Problem | Below are the records; they must be reproduced verbatim.

==========

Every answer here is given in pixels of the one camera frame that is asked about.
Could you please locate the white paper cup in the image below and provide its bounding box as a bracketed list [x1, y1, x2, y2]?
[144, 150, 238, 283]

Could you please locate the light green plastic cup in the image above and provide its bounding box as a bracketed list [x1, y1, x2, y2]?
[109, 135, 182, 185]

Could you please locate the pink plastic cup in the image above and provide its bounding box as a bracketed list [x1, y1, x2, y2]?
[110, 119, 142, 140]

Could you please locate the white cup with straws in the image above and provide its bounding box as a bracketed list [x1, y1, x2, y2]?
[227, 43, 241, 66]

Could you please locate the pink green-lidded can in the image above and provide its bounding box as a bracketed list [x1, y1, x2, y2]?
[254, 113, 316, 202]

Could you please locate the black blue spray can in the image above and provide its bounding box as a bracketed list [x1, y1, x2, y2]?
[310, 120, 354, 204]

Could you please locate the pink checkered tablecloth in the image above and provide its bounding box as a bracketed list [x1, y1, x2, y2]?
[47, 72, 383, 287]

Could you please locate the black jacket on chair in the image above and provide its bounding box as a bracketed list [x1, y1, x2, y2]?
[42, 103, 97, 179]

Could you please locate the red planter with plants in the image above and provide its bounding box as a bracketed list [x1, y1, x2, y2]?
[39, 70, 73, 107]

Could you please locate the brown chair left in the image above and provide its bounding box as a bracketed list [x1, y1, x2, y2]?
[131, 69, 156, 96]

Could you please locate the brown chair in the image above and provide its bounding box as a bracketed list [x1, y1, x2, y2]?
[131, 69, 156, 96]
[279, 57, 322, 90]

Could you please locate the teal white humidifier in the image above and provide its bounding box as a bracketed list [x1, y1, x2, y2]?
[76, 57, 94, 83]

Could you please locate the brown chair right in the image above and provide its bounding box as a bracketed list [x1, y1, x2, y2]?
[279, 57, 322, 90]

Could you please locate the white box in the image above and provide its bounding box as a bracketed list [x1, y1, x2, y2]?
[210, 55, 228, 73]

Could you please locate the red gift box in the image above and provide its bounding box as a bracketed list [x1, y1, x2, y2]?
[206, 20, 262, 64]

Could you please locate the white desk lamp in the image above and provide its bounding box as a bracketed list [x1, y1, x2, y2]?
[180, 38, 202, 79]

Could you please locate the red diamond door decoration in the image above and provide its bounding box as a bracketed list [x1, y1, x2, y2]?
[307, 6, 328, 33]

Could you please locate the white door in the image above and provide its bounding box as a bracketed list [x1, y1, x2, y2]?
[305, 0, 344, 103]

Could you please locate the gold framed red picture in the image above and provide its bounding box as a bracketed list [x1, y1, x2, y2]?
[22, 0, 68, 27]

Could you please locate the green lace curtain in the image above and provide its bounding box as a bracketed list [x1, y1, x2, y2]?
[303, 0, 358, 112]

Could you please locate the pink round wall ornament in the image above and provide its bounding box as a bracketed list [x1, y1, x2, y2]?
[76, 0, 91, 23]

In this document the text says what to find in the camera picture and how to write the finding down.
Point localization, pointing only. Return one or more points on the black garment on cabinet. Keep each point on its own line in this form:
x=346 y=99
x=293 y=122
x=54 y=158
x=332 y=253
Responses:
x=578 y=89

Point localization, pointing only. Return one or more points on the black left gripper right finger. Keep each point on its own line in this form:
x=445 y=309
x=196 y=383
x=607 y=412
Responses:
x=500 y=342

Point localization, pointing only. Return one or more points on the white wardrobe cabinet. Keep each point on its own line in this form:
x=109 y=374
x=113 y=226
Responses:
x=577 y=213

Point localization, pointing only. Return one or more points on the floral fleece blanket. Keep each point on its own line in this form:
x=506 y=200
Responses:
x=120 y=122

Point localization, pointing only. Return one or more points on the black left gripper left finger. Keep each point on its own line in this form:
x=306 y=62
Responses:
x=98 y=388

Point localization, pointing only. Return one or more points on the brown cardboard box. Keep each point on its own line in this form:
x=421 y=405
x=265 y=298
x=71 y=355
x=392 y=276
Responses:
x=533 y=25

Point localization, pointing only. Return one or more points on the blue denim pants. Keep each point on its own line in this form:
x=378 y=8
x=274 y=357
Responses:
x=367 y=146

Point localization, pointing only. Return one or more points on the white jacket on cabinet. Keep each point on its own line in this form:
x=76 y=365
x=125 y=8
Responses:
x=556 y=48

==========

Task output |
Every answer here is given in pixels of the one camera frame that is asked about.
Could you please locate the white paper cup in the image below and provide its bounding box as a bracketed list [x1, y1, x2, y2]?
[144, 150, 238, 283]

Could you please locate the light green plastic cup in the image above and provide its bounding box as a bracketed list [x1, y1, x2, y2]?
[109, 135, 182, 185]

Could you please locate the pink plastic cup in the image above and provide its bounding box as a bracketed list [x1, y1, x2, y2]?
[110, 119, 142, 140]

Could you please locate the white cup with straws in the image above and provide its bounding box as a bracketed list [x1, y1, x2, y2]?
[227, 43, 241, 66]

Could you please locate the pink green-lidded can in the image above and provide its bounding box as a bracketed list [x1, y1, x2, y2]?
[254, 113, 316, 202]

Could you please locate the black blue spray can in the image above and provide its bounding box as a bracketed list [x1, y1, x2, y2]?
[310, 120, 354, 204]

Could you please locate the pink checkered tablecloth in the image above and provide its bounding box as a bracketed list [x1, y1, x2, y2]?
[47, 72, 383, 287]

Could you please locate the black jacket on chair in the image above and provide its bounding box as a bracketed list [x1, y1, x2, y2]?
[42, 103, 97, 179]

Could you please locate the red planter with plants in the image above and provide its bounding box as a bracketed list [x1, y1, x2, y2]?
[39, 70, 73, 107]

Could you please locate the brown chair left in the image above and provide its bounding box as a bracketed list [x1, y1, x2, y2]?
[131, 69, 156, 96]

Could you please locate the brown chair in the image above and provide its bounding box as a bracketed list [x1, y1, x2, y2]?
[131, 69, 156, 96]
[279, 57, 322, 90]

Could you please locate the teal white humidifier in the image above and provide its bounding box as a bracketed list [x1, y1, x2, y2]?
[76, 57, 94, 83]

Could you please locate the brown chair right in the image above and provide its bounding box as a bracketed list [x1, y1, x2, y2]?
[279, 57, 322, 90]

Could you please locate the white box in the image above and provide its bounding box as a bracketed list [x1, y1, x2, y2]?
[210, 55, 228, 73]

Could you please locate the red gift box in the image above and provide its bounding box as a bracketed list [x1, y1, x2, y2]?
[206, 20, 262, 64]

Could you please locate the white desk lamp in the image above and provide its bounding box as a bracketed list [x1, y1, x2, y2]?
[180, 38, 202, 79]

Could you please locate the red diamond door decoration in the image above and provide its bounding box as a bracketed list [x1, y1, x2, y2]?
[307, 6, 328, 33]

Could you please locate the white door in the image above and provide its bounding box as a bracketed list [x1, y1, x2, y2]?
[305, 0, 344, 103]

Could you please locate the gold framed red picture in the image above and provide its bounding box as a bracketed list [x1, y1, x2, y2]?
[22, 0, 68, 27]

Could you please locate the green lace curtain in the image above and provide its bounding box as a bracketed list [x1, y1, x2, y2]?
[303, 0, 358, 112]

Could you please locate the pink round wall ornament in the image above and provide its bounding box as a bracketed list [x1, y1, x2, y2]?
[76, 0, 91, 23]

In this document the text says what to find in the camera picture and how to write the finding down.
Point localization, pointing only. Return one or more points on the black garment on cabinet. Keep each point on its own line in this form:
x=346 y=99
x=293 y=122
x=54 y=158
x=332 y=253
Responses:
x=578 y=89

Point localization, pointing only. Return one or more points on the black left gripper right finger. Keep each point on its own line in this form:
x=445 y=309
x=196 y=383
x=607 y=412
Responses:
x=500 y=342

Point localization, pointing only. Return one or more points on the white wardrobe cabinet. Keep each point on its own line in this form:
x=109 y=374
x=113 y=226
Responses:
x=577 y=213

Point localization, pointing only. Return one or more points on the floral fleece blanket. Keep each point on its own line in this form:
x=506 y=200
Responses:
x=120 y=122

Point localization, pointing only. Return one or more points on the black left gripper left finger. Keep each point on its own line in this form:
x=306 y=62
Responses:
x=98 y=388

Point localization, pointing only. Return one or more points on the brown cardboard box. Keep each point on its own line in this form:
x=421 y=405
x=265 y=298
x=71 y=355
x=392 y=276
Responses:
x=533 y=25

Point localization, pointing only. Return one or more points on the blue denim pants. Keep each point on its own line in this form:
x=378 y=8
x=274 y=357
Responses:
x=367 y=146

Point localization, pointing only. Return one or more points on the white jacket on cabinet. Keep each point on its own line in this form:
x=76 y=365
x=125 y=8
Responses:
x=556 y=48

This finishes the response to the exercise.